From the first line of the material through the line containing "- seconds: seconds", restate everything word for word and nothing more.

── SUPPLIED MATERIAL

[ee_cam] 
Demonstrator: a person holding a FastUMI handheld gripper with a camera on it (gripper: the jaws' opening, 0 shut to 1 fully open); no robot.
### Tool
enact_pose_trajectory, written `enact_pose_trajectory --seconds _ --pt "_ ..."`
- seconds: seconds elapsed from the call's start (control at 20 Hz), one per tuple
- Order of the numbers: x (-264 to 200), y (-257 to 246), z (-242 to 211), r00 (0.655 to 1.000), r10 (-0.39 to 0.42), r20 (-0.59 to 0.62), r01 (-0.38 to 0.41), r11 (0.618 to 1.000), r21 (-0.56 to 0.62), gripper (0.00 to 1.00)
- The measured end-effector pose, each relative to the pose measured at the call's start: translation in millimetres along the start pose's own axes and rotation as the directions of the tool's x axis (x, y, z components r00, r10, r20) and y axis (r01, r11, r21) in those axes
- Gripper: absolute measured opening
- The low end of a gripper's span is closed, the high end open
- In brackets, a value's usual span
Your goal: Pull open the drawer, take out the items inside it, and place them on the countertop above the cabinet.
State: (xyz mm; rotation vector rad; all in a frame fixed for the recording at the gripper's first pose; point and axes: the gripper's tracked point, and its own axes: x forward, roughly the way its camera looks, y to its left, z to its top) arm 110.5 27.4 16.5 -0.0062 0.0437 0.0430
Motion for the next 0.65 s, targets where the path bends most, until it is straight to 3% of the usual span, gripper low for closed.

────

EXPECTED OUTPUT.
[ee_cam] 
Demonstrator: a person holding a FastUMI handheld gripper with a camera on it (gripper: the jaws' opening, 0 shut to 1 fully open); no robot.
### Tool
enact_pose_trajectory, written `enact_pose_trajectory --seconds _ --pt "_ ..."`
- seconds: seconds elapsed from the call's start (control at 20 Hz), one per tuple

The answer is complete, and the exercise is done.